→ **What to produce**
Please return the lines, both ends included, that run from the one containing "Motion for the" to the last line of the data below, exactly and alone.

→ **Source data**
##############################
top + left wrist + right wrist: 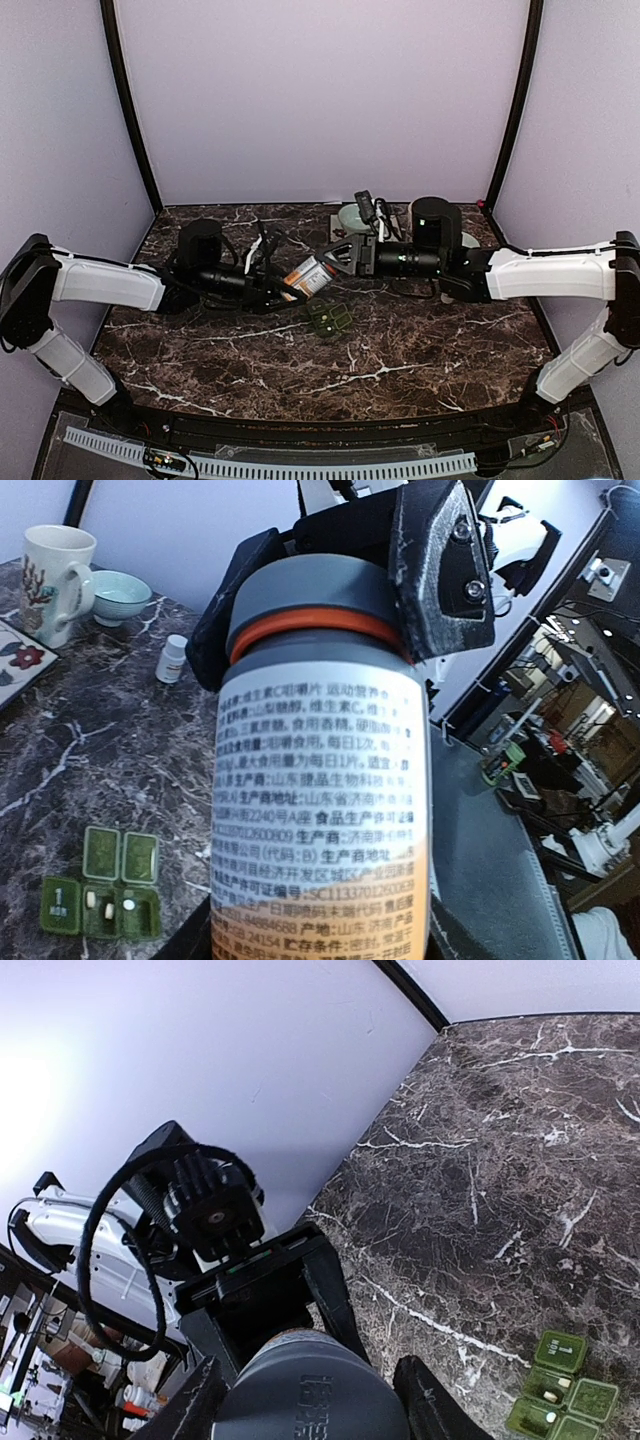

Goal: Sort the pills into containers
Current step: Screw the lid of the pill bottle onto the pill bottle.

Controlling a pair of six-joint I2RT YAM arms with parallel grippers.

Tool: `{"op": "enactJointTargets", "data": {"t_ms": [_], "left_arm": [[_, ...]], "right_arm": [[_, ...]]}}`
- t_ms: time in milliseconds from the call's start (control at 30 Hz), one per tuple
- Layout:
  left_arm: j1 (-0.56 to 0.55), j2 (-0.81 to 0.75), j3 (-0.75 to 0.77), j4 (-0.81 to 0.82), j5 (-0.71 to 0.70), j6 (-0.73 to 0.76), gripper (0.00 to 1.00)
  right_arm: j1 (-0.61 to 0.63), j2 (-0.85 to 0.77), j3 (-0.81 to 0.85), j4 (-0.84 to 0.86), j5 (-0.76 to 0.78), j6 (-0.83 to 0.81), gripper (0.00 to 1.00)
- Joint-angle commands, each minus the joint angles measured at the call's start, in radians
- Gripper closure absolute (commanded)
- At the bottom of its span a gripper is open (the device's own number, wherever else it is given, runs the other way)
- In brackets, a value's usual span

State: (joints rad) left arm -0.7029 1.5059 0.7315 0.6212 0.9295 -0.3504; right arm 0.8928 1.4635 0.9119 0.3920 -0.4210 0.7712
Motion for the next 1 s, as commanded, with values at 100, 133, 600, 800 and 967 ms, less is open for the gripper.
{"op": "enactJointTargets", "data": {"t_ms": [100,133,600,800,967], "left_arm": [[-0.085,-0.157,0.068,-0.01,-0.352,0.222,1.0],[-0.089,-0.175,0.06,-0.006,-0.402,0.236,1.0],[-0.239,-0.223,0.023,0.12,-0.997,0.52,1.0],[-0.326,-0.18,0.002,0.296,-1.221,0.657,1.0],[-0.365,-0.135,0.004,0.404,-1.31,0.752,1.0]], "right_arm": [[0.059,0.068,0.06,-0.226,-0.014,0.08,0.82],[0.061,0.067,0.065,-0.252,-0.004,0.089,0.83],[0.082,0.06,0.084,-0.39,0.115,0.27,0.99],[0.094,0.067,0.08,-0.391,0.17,0.375,1.0],[0.115,0.085,0.137,-0.435,0.239,0.398,1.0]]}}
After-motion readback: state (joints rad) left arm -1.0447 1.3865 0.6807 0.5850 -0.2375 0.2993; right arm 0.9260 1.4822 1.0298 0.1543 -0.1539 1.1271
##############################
→ **Response to the exercise**
Motion for the next 1 s, as commanded, with values at 100, 133, 600, 800 and 967 ms, less is open for the gripper.
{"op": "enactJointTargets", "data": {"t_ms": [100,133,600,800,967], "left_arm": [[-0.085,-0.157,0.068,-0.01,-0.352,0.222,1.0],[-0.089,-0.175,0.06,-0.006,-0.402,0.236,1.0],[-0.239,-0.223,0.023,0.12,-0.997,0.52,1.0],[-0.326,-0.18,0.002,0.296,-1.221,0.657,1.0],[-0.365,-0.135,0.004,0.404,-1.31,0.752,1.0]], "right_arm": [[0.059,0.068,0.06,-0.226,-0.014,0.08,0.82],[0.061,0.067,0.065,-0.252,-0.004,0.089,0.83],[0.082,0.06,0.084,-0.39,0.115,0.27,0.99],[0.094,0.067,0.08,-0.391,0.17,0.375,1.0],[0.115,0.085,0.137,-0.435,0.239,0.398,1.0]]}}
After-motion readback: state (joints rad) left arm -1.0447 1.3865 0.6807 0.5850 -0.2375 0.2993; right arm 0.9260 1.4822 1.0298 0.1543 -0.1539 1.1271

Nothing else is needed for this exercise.